Calorie restriction (CR) is a reliable antiaging intervention that attenuates the onset of a number of age-related diseases, reduces oxidative damage, and maintains function during aging. In the current study, we assessed the effects of CR and other feeding regimens on wound healing in 7-month-old Fischer-344 rats from a larger cohort of rats that had been fed either ad libitum (AL) or 40% calorie restricted based on AL consumption. Rats were assigned to one of three diet groups that received three skin punch wounds along the dorsal interscapular region (12-mm diameter near the front limbs) of the back as follows: (1) CR (n=8) were wounded and maintained on CR until they healed, (2) AL (n=5) were wounded and maintained on AL until wound closure was completed, and (3) CR rats were refed (RF, n=9) AL for 48 h prior to wounding and maintained on AL until they healed.
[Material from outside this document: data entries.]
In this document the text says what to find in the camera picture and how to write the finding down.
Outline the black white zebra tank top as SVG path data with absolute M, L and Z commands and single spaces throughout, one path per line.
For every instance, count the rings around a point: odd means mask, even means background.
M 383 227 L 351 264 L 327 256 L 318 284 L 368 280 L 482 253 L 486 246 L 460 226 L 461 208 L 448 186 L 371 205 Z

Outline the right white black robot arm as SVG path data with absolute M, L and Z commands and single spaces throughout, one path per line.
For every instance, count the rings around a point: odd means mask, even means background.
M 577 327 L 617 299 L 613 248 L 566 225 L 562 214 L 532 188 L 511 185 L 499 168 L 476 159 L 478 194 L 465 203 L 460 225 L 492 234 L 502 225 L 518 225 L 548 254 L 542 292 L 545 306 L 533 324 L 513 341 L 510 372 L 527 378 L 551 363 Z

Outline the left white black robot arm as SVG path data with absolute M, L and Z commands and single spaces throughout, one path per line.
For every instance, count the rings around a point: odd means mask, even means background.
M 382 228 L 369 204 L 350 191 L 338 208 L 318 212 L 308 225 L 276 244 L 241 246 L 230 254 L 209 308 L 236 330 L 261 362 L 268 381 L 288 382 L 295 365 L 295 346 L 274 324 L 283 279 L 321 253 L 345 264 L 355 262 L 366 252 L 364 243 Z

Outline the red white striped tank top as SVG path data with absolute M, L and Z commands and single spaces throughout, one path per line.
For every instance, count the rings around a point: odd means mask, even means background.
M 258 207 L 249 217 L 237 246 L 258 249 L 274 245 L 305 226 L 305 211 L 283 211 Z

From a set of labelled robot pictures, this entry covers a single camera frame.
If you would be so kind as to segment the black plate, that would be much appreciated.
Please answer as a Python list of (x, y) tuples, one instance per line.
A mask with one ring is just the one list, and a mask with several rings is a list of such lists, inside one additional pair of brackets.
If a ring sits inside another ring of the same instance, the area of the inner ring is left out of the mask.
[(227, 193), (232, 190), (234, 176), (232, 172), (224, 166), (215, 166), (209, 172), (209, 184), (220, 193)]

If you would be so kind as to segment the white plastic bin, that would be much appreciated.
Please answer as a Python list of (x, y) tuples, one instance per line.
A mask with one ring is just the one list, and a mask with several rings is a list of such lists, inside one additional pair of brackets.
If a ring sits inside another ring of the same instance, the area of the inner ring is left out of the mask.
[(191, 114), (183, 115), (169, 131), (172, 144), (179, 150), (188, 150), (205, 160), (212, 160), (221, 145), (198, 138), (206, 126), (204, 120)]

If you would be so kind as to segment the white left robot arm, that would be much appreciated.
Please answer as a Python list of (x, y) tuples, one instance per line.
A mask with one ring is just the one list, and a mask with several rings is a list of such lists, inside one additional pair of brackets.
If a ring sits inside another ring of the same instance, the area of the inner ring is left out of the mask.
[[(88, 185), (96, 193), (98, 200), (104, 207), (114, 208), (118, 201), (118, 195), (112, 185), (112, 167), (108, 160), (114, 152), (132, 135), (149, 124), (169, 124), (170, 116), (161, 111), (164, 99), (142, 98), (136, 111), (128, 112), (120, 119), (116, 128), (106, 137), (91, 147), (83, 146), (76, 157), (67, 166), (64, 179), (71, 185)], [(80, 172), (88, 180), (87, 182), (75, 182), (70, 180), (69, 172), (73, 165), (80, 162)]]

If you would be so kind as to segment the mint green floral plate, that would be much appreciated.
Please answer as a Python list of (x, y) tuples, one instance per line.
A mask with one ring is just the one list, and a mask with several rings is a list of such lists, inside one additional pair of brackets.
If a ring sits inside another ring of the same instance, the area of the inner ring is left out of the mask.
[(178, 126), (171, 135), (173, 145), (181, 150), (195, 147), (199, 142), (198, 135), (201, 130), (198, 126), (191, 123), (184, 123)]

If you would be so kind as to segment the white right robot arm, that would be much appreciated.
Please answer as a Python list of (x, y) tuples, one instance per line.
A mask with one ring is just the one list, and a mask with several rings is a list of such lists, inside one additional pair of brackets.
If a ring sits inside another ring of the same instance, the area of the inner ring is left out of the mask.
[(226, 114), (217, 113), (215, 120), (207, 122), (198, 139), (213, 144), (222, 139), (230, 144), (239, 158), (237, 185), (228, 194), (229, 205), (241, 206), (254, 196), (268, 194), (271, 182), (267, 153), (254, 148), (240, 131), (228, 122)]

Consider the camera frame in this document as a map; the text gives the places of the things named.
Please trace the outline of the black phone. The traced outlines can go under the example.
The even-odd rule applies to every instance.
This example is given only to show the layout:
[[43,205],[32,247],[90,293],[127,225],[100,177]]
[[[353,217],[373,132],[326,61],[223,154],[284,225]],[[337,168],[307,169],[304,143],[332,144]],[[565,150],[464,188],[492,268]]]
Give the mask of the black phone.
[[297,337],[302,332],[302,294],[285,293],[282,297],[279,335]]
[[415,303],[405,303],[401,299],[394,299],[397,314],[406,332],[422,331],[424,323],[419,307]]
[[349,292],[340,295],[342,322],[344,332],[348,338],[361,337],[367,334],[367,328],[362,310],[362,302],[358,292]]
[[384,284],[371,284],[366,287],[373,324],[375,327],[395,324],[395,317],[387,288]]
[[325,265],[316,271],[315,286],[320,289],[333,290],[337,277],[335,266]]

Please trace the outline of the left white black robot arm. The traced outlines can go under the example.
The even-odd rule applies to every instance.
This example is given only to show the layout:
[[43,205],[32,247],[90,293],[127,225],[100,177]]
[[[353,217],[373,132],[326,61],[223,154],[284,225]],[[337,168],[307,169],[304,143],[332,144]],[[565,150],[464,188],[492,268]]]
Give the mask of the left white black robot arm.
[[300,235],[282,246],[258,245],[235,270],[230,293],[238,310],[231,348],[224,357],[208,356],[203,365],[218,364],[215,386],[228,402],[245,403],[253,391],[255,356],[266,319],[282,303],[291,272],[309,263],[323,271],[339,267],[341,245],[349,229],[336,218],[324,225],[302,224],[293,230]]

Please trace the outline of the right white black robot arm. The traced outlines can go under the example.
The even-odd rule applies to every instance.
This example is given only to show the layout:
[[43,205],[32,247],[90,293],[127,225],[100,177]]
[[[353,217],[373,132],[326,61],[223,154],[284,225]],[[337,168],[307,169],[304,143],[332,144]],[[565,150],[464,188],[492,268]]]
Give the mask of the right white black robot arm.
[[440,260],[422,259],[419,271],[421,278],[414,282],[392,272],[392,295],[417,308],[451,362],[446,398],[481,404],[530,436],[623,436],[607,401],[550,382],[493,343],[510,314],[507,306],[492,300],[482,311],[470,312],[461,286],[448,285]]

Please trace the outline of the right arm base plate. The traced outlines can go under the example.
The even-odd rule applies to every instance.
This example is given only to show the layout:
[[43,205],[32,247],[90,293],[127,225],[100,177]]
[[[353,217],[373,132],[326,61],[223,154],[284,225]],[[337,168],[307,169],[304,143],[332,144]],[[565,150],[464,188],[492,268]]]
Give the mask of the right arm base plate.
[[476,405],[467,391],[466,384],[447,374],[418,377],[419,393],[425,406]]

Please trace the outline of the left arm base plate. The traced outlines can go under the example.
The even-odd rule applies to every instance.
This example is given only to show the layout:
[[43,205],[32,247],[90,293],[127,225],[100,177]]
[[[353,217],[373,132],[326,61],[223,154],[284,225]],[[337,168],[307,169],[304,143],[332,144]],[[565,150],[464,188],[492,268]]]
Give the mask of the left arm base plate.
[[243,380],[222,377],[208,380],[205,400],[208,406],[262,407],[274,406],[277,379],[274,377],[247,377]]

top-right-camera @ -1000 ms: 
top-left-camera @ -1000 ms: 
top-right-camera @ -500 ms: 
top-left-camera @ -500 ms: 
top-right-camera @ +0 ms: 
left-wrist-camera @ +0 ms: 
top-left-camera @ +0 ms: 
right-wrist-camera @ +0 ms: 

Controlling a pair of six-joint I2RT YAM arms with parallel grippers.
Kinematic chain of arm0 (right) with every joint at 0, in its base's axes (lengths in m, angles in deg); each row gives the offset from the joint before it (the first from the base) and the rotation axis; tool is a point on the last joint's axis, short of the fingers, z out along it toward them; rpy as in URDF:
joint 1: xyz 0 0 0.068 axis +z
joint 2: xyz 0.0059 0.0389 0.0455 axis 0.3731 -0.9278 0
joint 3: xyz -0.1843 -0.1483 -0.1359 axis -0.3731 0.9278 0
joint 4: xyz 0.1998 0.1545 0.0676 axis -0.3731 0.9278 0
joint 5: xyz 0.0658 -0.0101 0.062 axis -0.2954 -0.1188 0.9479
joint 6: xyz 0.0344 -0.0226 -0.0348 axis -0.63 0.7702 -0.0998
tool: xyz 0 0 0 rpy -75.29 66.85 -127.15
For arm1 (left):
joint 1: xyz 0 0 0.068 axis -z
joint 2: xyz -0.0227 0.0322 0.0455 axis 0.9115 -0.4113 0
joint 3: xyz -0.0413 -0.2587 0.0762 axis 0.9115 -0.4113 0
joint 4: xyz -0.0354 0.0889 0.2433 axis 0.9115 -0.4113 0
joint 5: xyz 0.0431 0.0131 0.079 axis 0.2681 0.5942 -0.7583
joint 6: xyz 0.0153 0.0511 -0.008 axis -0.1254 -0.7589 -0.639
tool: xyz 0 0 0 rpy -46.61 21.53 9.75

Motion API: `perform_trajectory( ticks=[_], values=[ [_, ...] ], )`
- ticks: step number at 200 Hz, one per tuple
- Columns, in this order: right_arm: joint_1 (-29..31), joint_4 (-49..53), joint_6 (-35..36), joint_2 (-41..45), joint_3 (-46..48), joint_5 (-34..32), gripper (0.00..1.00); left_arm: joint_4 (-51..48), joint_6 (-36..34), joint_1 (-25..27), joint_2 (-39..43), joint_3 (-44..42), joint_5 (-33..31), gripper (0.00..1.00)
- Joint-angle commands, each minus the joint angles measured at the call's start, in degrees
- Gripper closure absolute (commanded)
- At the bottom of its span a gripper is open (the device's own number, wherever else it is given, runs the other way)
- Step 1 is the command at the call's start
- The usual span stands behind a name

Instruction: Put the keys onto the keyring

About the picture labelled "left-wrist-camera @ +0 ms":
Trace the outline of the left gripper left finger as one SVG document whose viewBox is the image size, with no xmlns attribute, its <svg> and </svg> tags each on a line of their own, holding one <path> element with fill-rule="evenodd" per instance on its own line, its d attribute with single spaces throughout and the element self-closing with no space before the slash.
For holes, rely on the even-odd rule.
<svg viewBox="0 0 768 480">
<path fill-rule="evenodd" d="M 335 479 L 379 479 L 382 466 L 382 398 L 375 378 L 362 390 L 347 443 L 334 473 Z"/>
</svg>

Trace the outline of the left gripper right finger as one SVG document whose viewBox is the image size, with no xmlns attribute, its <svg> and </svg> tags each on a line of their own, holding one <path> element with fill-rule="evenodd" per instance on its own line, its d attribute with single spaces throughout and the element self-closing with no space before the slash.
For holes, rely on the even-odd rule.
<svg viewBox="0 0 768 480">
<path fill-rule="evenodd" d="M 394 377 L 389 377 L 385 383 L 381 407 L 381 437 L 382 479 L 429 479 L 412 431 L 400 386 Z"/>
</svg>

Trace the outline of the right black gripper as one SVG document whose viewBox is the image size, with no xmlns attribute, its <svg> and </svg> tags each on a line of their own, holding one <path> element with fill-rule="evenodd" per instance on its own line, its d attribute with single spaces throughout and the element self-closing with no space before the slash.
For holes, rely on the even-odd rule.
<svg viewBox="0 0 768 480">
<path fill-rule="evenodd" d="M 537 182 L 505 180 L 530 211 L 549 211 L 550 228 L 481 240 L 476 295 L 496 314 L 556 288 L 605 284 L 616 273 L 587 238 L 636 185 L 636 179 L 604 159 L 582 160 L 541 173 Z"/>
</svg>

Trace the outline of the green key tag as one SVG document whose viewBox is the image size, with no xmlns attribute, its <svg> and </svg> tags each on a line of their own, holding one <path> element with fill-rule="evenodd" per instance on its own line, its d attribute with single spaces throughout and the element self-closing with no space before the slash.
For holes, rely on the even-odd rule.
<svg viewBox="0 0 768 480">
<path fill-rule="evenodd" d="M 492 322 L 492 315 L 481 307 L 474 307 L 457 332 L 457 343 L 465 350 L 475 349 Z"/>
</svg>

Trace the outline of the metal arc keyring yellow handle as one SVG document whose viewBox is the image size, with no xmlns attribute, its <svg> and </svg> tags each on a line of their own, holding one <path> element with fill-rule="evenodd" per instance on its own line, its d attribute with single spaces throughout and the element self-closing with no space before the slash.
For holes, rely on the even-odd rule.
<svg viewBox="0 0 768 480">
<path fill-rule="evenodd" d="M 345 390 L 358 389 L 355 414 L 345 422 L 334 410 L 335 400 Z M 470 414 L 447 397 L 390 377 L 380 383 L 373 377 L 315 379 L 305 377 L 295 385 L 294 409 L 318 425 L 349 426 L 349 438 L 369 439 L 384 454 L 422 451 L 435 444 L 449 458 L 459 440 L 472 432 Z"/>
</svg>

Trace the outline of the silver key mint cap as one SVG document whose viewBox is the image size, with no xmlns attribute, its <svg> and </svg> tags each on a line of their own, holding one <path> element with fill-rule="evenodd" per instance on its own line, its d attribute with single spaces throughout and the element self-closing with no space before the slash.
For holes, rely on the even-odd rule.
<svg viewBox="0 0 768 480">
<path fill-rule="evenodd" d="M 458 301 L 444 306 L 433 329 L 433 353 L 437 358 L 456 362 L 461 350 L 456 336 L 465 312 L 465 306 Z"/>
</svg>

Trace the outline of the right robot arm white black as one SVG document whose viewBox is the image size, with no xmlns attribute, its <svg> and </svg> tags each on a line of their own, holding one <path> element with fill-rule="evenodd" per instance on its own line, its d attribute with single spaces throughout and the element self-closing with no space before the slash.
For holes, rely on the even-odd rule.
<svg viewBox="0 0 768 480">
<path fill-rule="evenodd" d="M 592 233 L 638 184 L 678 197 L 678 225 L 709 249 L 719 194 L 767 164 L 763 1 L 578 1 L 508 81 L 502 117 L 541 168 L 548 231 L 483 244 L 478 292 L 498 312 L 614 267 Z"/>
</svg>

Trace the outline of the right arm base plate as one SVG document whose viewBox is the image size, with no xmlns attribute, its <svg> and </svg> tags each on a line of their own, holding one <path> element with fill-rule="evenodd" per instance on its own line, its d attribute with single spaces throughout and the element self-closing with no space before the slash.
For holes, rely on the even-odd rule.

We observed that young rats on CR healed more slowly while CR rats refed for 48 h prior to wounding healed as fast as AL fed rats, similar to a study reported in aged CR and RF mice (Reed et al. 1996). Our data suggest that CR subjects, regardless of age, fail to heal well and that provision of increased nutrition to CR subjects prior to wounding enhances the healing process.